▶ Try it: Output the whole listing again, exactly as it reads.

▶ Dataset content:
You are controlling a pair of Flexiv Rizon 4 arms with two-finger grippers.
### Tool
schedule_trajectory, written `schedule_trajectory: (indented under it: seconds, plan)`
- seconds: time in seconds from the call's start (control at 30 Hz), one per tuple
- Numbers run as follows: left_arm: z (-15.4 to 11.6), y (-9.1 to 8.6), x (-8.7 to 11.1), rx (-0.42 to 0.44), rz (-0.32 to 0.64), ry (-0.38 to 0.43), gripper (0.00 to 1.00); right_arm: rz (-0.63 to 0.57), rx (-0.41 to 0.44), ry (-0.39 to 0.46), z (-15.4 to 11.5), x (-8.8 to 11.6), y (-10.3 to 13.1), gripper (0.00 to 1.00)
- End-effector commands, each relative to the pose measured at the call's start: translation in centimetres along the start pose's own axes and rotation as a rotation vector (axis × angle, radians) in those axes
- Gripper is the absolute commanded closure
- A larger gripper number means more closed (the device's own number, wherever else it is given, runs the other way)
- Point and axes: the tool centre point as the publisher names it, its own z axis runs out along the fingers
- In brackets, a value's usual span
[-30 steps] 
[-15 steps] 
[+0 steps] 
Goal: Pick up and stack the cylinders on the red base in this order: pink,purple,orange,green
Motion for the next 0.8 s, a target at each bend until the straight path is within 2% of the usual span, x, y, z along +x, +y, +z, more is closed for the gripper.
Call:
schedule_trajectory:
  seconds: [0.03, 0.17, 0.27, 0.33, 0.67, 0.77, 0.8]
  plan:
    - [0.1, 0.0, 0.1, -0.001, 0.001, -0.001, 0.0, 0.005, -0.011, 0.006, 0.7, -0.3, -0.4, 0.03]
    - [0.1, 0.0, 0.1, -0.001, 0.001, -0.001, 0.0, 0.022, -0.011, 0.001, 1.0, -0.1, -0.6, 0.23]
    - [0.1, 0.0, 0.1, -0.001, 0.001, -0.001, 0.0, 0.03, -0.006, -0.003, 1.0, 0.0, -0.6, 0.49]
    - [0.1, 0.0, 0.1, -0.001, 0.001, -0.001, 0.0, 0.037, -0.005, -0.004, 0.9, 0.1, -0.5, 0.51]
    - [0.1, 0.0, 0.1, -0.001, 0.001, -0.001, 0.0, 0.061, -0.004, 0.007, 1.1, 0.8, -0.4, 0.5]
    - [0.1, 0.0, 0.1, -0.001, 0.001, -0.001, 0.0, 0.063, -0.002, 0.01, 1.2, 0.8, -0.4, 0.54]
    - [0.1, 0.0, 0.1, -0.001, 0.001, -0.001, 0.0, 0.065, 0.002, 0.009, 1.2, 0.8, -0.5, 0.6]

▶ Solution below:
You are controlling a pair of Flexiv Rizon 4 arms with two-finger grippers.
### Tool
schedule_trajectory, written `schedule_trajectory: (indented under it: seconds, plan)`
- seconds: time in seconds from the call's start (control at 30 Hz), one per tuple
- Numbers run as follows: left_arm: z (-15.4 to 11.6), y (-9.1 to 8.6), x (-8.7 to 11.1), rx (-0.42 to 0.44), rz (-0.32 to 0.64), ry (-0.38 to 0.43), gripper (0.00 to 1.00); right_arm: rz (-0.63 to 0.57), rx (-0.41 to 0.44), ry (-0.39 to 0.46), z (-15.4 to 11.5), x (-8.8 to 11.6), y (-10.3 to 13.1), gripper (0.00 to 1.00)
- End-effector commands, each relative to the pose measured at the call's start: translation in centimetres along the start pose's own axes and rotation as a rotation vector (axis × angle, radians) in those axes
- Gripper is the absolute commanded closure
- A larger gripper number means more closed (the device's own number, wherever else it is given, runs the other way)
- Point and axes: the tool centre point as the publisher names it, its own z axis runs out along the fingers
- In brackets, a value's usual span
[-30 steps] 
[-15 steps] 
[+0 steps] 
Goal: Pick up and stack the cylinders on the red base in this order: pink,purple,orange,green
Motion for the next 0.8 s, a target at each bend until the straight path is within 2% of the usual span, x, y, z along +x, +y, +z, more is closed for the gripper.
Call:
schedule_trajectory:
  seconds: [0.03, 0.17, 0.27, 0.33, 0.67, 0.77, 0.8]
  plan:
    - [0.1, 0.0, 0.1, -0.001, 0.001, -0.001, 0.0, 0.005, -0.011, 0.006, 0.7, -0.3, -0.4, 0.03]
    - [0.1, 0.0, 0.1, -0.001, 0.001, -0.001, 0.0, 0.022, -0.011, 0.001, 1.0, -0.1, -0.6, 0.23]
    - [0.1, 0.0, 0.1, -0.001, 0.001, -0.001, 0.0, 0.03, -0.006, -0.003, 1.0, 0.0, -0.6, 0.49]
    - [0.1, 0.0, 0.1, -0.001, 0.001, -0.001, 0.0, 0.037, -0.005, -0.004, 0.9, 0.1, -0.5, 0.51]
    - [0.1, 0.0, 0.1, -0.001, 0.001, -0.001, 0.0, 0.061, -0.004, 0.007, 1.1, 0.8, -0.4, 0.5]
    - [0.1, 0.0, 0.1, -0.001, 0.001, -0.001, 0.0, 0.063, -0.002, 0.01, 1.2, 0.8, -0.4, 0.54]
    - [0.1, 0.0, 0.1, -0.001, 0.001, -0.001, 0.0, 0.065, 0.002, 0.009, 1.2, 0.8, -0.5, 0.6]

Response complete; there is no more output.